An unresolved labor dispute with an Indonesian company that is a contractor to Freeport Indonesia, has prevented workers from returning to work at the huge Papua gold and copper mine despite an agreement to end a three-month strike reached earlier in December.
The Gorong-gorong bus terminal in Timika, a main transportation center for the movement of workers between the mines, the headquarters in Tembagapura and the port in Amamapare, remained deserted on Friday.
The terminal was destroyed during a clash between the Freeport strikers and the police on Oct. 10, but has continued to function as the transportation hub for the area.
Hermanus, a worker for the contractor Kuala Pelabuhan Indonesia (PT KPI) said on Friday that the company continued to refuse to rehire 18 members of the company’s labor union who took part in the strike that has been ongoing since Sept. 15.
“If the management of PT KPI does not revoke its decision, then there would be no workers returning to work.

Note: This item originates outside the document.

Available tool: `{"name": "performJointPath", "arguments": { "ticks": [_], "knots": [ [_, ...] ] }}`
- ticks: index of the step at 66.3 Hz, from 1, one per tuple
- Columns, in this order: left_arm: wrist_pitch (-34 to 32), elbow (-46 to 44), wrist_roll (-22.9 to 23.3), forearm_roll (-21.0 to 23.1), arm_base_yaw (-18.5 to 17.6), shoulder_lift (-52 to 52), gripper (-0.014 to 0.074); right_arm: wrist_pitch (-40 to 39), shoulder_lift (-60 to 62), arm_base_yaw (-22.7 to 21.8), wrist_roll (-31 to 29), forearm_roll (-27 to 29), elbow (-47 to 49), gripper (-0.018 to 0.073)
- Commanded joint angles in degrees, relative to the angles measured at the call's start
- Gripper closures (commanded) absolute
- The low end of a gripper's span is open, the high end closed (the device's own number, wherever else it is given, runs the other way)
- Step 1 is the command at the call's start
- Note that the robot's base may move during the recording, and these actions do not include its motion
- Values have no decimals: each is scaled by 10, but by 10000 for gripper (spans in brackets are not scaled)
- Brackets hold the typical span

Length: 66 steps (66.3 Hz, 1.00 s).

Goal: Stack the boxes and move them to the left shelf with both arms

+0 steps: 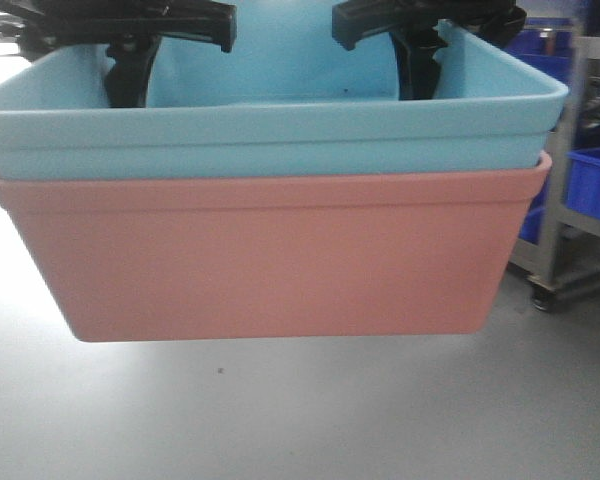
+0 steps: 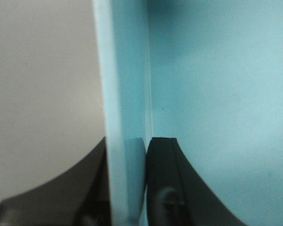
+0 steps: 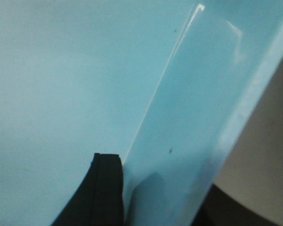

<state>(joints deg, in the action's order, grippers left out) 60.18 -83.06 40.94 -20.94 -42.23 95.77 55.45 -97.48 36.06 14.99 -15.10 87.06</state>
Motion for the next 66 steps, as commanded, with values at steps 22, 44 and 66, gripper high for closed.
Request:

That is the commitment of all workers who took part in the strike, be they Freeport workers or those of the contractors,” Hermanus said.
The union of Freeport workers said that staff would not return to work before KPI guaranteed that workers who took part in the strike would not be penalized.
Contractor KPI runs the Freeport port through which concentrate is shipped. It also operates road and transport facilities as well as mobile equipment and employs 2,100 workers.
The strike has crippled output and exports from the copper mine and led the mining firm, a subsidiary of US mining giant Freeport-McMoRan, to declare force majeure on exports in October, putting upward pressure on global copper and gold prices.